Wisconsin Elections Commission: Recount expected to uphold Trump’s win
Green Party presidential candidate Jill Stein’s efforts to recount votes in Pennsylvania would bring significantly more challenges than in the other two states where she is pursuing a recount, Wisconsin and MI, according to CBS News.
Marc Erik Elias, an election lawyer for the Democratic candidate, said in a post on Medium.com on Saturday that the campaign would also participate in recounts in MI and Pennsylvania if they are arranged.
Stein’s campaign indicated it plans to file a lawsuit in Dane County court so it can obtain a court order “directing that the recount in that state be done exclusively by hand”. “But I don’t doubt that the president-elect is going to win that”.
Trump and his aides have offered no evidence concerning the claims, nor did Trump explain why he would oppose the nascent Wisconsin recount if illegal voting was such a serious problem.
Trump’s transition team did not respond to questions seeking evidence of the claims.
Wisconsin voters backed Republican president-elect Donald Trump, with Democrat Hillary Clinton behind him by 22,177 votes. Under laws passed in MI in 2014 that are meant to make it more hard to recall lawmakers, recounts are costly for the people requesting them.
Laurence Tribe, a Harvard constitutional law professor, said that although recounts are “entirely within the law”, Stein’s effort is probably aimed more at “trying to gain attention and establish herself as a national player”. She estimated the number is in the dozens-not almost enough, she noted, to prompt a recount of the entire county.
Lawrence Otter, a lawyer for Stein’s campaign, said in an interview that he intends to file suit in Commonwealth Court on Monday asking for a statewide recount of the November 8 presidential election result. Halderman said whether the machines are connected to the internet is irrelevant since election workers typically copy ballot designs from a computer that’s connected online and transfer the designs to the machines using memory sticks. However, they want what they’re paying for – a hand recount of all ballots.
The recount would include an examination of all ballots, poll lists, absentee applications, rejected absentee ballots and provisional ballots.
A small number of votes in Wisconsin are cast on touch-screen machines.
Because of how close that race was, Kapanke is not required to pay for the recount.
The recount of Wisconsin’s presidential election could begin on Thursday.
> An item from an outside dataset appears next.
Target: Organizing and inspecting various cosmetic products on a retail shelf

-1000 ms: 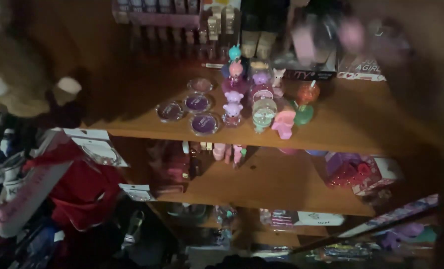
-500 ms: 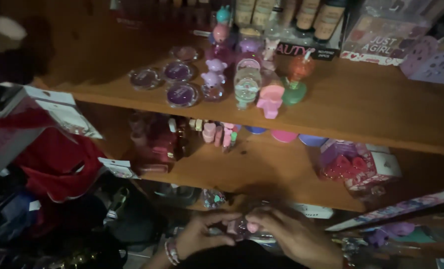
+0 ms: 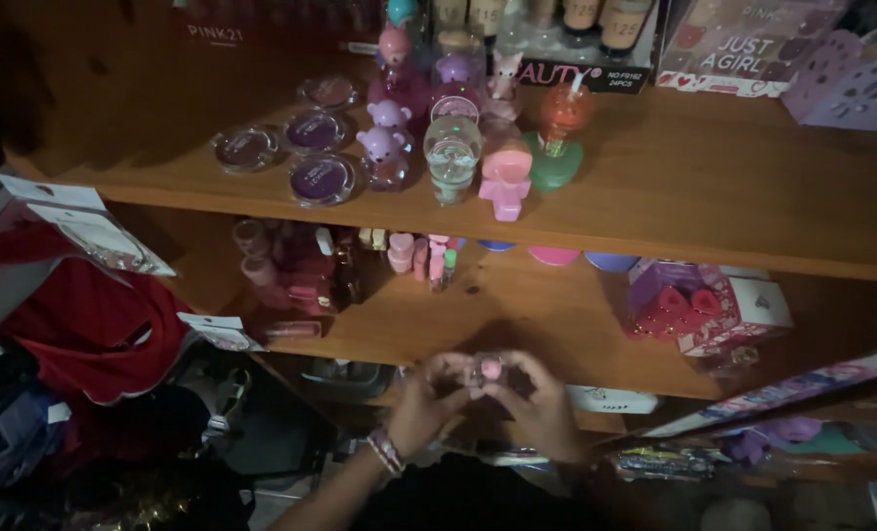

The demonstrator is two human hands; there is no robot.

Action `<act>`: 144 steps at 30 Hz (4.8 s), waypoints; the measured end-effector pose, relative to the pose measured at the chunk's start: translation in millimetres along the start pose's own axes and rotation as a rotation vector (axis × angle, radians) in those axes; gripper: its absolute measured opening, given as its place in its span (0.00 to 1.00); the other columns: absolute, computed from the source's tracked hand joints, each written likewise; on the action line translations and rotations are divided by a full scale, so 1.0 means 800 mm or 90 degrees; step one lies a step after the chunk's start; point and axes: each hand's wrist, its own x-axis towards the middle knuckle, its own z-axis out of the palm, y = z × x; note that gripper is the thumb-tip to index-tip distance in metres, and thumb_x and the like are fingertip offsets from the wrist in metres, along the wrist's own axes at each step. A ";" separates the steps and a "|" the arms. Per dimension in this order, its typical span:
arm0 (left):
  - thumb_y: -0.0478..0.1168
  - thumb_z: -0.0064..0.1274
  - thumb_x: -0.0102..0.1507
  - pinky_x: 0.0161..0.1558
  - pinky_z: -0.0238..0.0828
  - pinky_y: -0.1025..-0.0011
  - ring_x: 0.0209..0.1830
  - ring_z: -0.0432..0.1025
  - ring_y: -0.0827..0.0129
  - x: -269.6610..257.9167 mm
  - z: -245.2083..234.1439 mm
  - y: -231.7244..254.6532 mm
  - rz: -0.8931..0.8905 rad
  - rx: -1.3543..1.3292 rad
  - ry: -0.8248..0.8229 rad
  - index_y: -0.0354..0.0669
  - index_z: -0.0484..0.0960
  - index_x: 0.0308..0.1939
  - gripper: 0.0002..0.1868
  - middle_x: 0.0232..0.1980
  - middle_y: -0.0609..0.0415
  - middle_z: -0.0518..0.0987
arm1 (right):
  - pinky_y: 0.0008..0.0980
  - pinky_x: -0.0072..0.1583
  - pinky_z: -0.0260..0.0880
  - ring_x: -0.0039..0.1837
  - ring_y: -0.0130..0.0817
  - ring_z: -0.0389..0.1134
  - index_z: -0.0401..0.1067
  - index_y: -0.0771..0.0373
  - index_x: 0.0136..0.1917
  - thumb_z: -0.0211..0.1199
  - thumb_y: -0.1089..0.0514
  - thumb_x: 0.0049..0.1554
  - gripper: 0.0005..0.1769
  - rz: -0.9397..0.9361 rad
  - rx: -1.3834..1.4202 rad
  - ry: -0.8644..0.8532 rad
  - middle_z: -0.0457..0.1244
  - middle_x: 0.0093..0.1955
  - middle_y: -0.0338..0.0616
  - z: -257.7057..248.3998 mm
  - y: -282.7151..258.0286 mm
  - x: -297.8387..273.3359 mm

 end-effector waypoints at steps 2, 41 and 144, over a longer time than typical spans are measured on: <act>0.36 0.69 0.56 0.54 0.74 0.74 0.49 0.78 0.75 0.014 -0.012 0.006 -0.009 0.012 -0.013 0.46 0.82 0.51 0.20 0.48 0.59 0.85 | 0.24 0.60 0.71 0.55 0.25 0.73 0.77 0.56 0.56 0.74 0.54 0.51 0.19 0.005 -0.036 -0.006 0.73 0.54 0.35 0.001 -0.004 0.026; 0.58 0.57 0.66 0.28 0.70 0.66 0.20 0.74 0.54 0.086 -0.076 -0.035 0.052 0.378 -0.179 0.51 0.82 0.21 0.24 0.19 0.51 0.80 | 0.39 0.59 0.74 0.59 0.48 0.73 0.81 0.61 0.52 0.75 0.58 0.52 0.14 0.054 -0.193 0.187 0.72 0.50 0.51 0.070 0.048 0.230; 0.66 0.38 0.72 0.28 0.59 0.55 0.22 0.72 0.55 0.086 -0.087 -0.049 0.119 0.502 -0.254 0.45 0.79 0.21 0.36 0.25 0.48 0.80 | 0.25 0.45 0.76 0.44 0.28 0.70 0.72 0.60 0.52 0.64 0.66 0.61 0.06 -0.719 -0.683 0.059 0.68 0.44 0.38 -0.048 -0.468 0.075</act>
Recount petitions can only be filed by candidates listed on the ballot. She says a hand recount is the only way to determine whether votes as reported are accurate. Both recount petitioners have been advised of the cost estimate.
The state Elections Commission must grant the recount request but on Monday refused to order that the counting be done by hand.
A statement released on behalf of Stein circulated on Twitter Monday afternoon.
While technically possible, even Stein admits the recounts are unlikely to change the results of the election.
Voting machines are programmed at the county level, either by county clerks or by the machine vendor.
Haas noted that Bush v. Gore – there was a 537-vote margin – was decided by the Supreme Court on the 35th day after the 2000 election.
The Green Party presidential candidate requested a recount on Friday.
Wednesday, commission staff will hold a teleconference in the morning for all county clerks and canvass members to outline the process and rules of a recount.
December 12, all county canvass boards must be completed by 8 p.m. Hillary Clinton’s campaign is participating in the Wisconsin recount, the democratic nominee’s general counsel revealed in a post published Saturday on Medium.
If the margin had been under 0.5 percent, the state would pay for the recount, but the current margin of 27,257 is just under one percent – the tally now stands at 1,409,467 for Mr. Trump and 1,382,210 for Clinton.
Trump won Wisconsin by a narrow margin of just more than 20,000 votes.